Book Elements of ML Programming

Download or read book Elements of ML Programming written by Jeffrey D. Ullman and published by . This book was released on 1994 with total page 346 pages. Available in PDF, EPUB and Kindle. Book excerpt: Hybrid Logic and its Proof-Theory demonstrates that hybrid-logical proof-theory remedies the lack of uniformity in ordinary modal-logical proof systems. Various versions and proof systems for hybrid logic are considered, providing a detailed overview of the topic.

Book Concepts in Programming Languages

Download or read book Concepts in Programming Languages written by John C. Mitchell and published by Cambridge University Press. This book was released on 2003 with total page 546 pages. Available in PDF, EPUB and Kindle. Book excerpt: A comprehensive undergraduate textbook covering both theory and practical design issues, with an emphasis on object-oriented languages.

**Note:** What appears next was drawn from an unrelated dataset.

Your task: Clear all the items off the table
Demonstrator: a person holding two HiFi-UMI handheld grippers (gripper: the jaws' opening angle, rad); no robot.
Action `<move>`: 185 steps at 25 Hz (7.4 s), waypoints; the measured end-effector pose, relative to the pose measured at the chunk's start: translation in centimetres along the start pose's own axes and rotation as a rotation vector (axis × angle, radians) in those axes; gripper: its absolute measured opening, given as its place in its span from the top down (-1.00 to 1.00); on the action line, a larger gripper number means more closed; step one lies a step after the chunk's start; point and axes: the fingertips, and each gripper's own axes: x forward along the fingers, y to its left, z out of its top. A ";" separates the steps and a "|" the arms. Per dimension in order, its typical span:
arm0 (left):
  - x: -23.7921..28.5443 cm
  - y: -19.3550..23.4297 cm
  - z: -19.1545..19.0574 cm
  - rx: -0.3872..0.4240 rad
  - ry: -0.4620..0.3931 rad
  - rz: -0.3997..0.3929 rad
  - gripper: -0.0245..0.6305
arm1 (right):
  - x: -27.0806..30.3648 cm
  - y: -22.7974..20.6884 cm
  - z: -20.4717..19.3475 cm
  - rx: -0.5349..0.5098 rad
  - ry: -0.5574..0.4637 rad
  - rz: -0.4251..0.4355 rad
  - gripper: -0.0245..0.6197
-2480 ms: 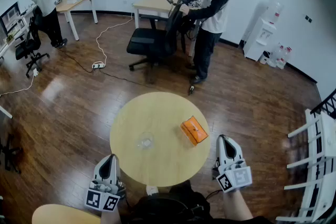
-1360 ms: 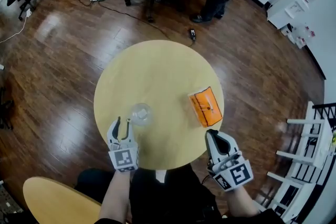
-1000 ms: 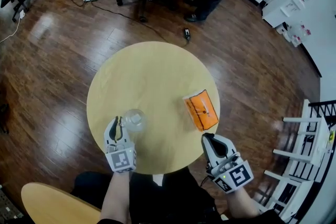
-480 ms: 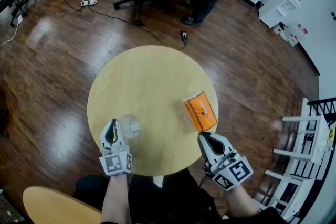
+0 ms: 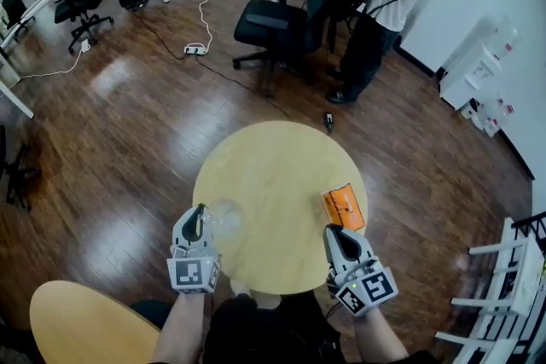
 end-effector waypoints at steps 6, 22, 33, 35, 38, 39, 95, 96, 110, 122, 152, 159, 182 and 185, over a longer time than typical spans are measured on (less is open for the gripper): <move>-7.6 4.2 3.6 0.014 -0.076 0.202 0.91 | 3.8 4.1 3.4 -0.054 -0.079 0.180 0.90; -37.2 4.0 6.0 0.031 -0.200 0.976 0.91 | 3.7 22.3 2.8 -0.219 -0.056 0.873 0.90; -60.0 3.1 2.2 0.006 -0.211 1.334 0.91 | -4.1 42.0 -3.8 -0.317 -0.005 1.224 0.90; -64.0 3.2 1.0 -0.008 -0.200 1.383 0.91 | -5.8 45.5 -5.2 -0.326 0.015 1.266 0.90; -69.8 3.7 -0.6 -0.023 -0.186 1.456 0.91 | -8.3 50.3 -7.4 -0.355 0.038 1.327 0.90; -71.6 3.9 -1.2 -0.026 -0.181 1.475 0.91 | -9.0 51.7 -8.2 -0.365 0.047 1.342 0.90; -94.9 3.6 -22.6 -0.250 0.064 1.796 0.65 | -19.1 67.0 -28.8 -0.620 0.399 1.487 0.90; -94.8 3.4 -22.9 -0.266 0.068 1.798 0.63 | -19.2 66.9 -28.8 -0.618 0.399 1.491 0.90; -92.4 -0.3 -21.9 -0.286 0.030 1.816 0.46 | -20.9 66.3 -27.8 -0.552 0.373 1.498 0.90; -82.4 2.3 -6.6 -0.058 -0.176 1.595 0.81 | -14.0 59.4 -16.9 -0.380 0.177 1.344 0.90; -20.5 -10.4 9.8 -0.055 -0.366 0.107 0.92 | -9.6 1.4 2.9 -0.187 -0.251 0.100 0.90; -19.9 -10.1 9.7 -0.062 -0.369 0.083 0.92 | -9.6 1.6 2.1 -0.177 -0.238 0.097 0.90; -6.1 -17.1 4.8 -0.095 -0.200 -0.035 0.92 | -3.5 -12.6 -4.9 -0.127 0.084 -0.040 -0.09; -3.7 -16.8 3.4 -0.112 -0.159 -0.072 0.92 | -0.5 -13.9 -8.8 -0.142 0.229 -0.057 -0.30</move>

Book Advanced Topics in Types and Programming Languages

Download or read book Advanced Topics in Types and Programming Languages written by Benjamin C. Pierce and published by MIT Press. This book was released on 2024-07-02 with total page 589 pages. Available in PDF, EPUB and Kindle. Book excerpt: A thorough and accessible introduction to a range of key ideas in type systems for programming language. The study of type systems for programming languages now touches many areas of computer science, from language design and implementation to software engineering, network security, databases, and analysis of concurrent and distributed systems. This book offers accessible introductions to key ideas in the field, with contributions by experts on each topic. The topics covered include precise type analyses, which extend simple type systems to give them a better grip on the run time behavior of systems; type systems for low-level languages; applications of types to reasoning about computer programs; type theory as a framework for the design of sophisticated module systems; and advanced techniques in ML-style type inference. Advanced Topics in Types and Programming Languages builds on Benjamin Pierce's Types and Programming Languages (MIT Press, 2002); most of the chapters should be accessible to readers familiar with basic notations and techniques of operational semantics and type systems—the material covered in the first half of the earlier book. Advanced Topics in Types and Programming Languages can be used in the classroom and as a resource for professionals. Most chapters include exercises, ranging in difficulty from quick comprehension checks to challenging extensions, many with solutions.